● ACTIVITY
Set the entries down again exactly; none may be skipped.

Source data
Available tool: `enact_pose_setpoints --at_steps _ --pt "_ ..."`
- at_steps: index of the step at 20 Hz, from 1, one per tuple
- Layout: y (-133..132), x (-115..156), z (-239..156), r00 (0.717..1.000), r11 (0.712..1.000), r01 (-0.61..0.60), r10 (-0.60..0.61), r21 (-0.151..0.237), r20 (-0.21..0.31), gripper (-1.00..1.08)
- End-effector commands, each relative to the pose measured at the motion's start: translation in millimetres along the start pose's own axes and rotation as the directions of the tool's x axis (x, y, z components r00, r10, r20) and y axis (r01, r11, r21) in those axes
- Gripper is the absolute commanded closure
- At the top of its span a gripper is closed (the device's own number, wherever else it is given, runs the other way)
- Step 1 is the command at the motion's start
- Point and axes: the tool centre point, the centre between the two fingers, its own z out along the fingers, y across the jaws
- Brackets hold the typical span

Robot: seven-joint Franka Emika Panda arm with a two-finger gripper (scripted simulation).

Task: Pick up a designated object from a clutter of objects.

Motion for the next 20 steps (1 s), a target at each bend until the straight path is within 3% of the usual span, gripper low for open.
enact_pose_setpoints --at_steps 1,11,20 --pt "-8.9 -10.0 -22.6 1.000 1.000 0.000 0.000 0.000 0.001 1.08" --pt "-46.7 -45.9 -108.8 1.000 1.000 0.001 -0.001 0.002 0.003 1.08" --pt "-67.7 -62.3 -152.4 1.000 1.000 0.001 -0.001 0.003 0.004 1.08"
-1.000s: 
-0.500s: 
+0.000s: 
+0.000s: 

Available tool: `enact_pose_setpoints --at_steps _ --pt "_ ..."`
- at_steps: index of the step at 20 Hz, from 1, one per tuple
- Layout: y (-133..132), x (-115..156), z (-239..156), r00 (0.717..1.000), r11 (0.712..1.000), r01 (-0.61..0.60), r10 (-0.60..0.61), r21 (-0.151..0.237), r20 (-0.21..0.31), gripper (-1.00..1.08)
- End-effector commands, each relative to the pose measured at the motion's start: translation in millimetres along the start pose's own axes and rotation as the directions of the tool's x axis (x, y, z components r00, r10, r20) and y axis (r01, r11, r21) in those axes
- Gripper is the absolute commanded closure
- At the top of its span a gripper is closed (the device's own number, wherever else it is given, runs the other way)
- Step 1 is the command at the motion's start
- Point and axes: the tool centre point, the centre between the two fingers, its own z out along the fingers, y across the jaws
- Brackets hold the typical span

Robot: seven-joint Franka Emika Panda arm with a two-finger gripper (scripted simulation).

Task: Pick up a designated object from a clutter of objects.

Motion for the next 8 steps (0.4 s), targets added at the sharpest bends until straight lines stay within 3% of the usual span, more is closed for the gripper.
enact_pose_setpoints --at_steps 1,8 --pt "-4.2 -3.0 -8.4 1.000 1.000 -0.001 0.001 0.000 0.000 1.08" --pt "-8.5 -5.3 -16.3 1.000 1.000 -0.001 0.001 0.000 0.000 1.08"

● EXERCISE ANSWER
Available tool: `enact_pose_setpoints --at_steps _ --pt "_ ..."`
- at_steps: index of the step at 20 Hz, from 1, one per tuple
- Layout: y (-133..132), x (-115..156), z (-239..156), r00 (0.717..1.000), r11 (0.712..1.000), r01 (-0.61..0.60), r10 (-0.60..0.61), r21 (-0.151..0.237), r20 (-0.21..0.31), gripper (-1.00..1.08)
- End-effector commands, each relative to the pose measured at the motion's start: translation in millimetres along the start pose's own axes and rotation as the directions of the tool's x axis (x, y, z components r00, r10, r20) and y axis (r01, r11, r21) in those axes
- Gripper is the absolute commanded closure
- At the top of its span a gripper is closed (the device's own number, wherever else it is given, runs the other way)
- Step 1 is the command at the motion's start
- Point and axes: the tool centre point, the centre between the two fingers, its own z out along the fingers, y across the jaws
- Brackets hold the typical span

Robot: seven-joint Franka Emika Panda arm with a two-finger gripper (scripted simulation).

Task: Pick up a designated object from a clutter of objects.

Motion for the next 20 steps (1 s), a target at each bend until the straight path is within 3% of the usual span, gripper low for open.
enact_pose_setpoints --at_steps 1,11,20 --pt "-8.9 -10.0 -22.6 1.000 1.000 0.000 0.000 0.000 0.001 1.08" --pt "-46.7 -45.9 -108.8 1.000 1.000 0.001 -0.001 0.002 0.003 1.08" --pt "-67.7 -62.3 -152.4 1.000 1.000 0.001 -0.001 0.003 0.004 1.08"
-1.000s: 
-0.500s: 
+0.000s: 
+0.000s: 

Available tool: `enact_pose_setpoints --at_steps _ --pt "_ ..."`
- at_steps: index of the step at 20 Hz, from 1, one per tuple
- Layout: y (-133..132), x (-115..156), z (-239..156), r00 (0.717..1.000), r11 (0.712..1.000), r01 (-0.61..0.60), r10 (-0.60..0.61), r21 (-0.151..0.237), r20 (-0.21..0.31), gripper (-1.00..1.08)
- End-effector commands, each relative to the pose measured at the motion's start: translation in millimetres along the start pose's own axes and rotation as the directions of the tool's x axis (x, y, z components r00, r10, r20) and y axis (r01, r11, r21) in those axes
- Gripper is the absolute commanded closure
- At the top of its span a gripper is closed (the device's own number, wherever else it is given, runs the other way)
- Step 1 is the command at the motion's start
- Point and axes: the tool centre point, the centre between the two fingers, its own z out along the fingers, y across the jaws
- Brackets hold the typical span

Robot: seven-joint Franka Emika Panda arm with a two-finger gripper (scripted simulation).

Task: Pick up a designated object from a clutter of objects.

Motion for the next 8 steps (0.4 s), targets added at the sharpest bends until straight lines stay within 3% of the usual span, more is closed for the gripper.
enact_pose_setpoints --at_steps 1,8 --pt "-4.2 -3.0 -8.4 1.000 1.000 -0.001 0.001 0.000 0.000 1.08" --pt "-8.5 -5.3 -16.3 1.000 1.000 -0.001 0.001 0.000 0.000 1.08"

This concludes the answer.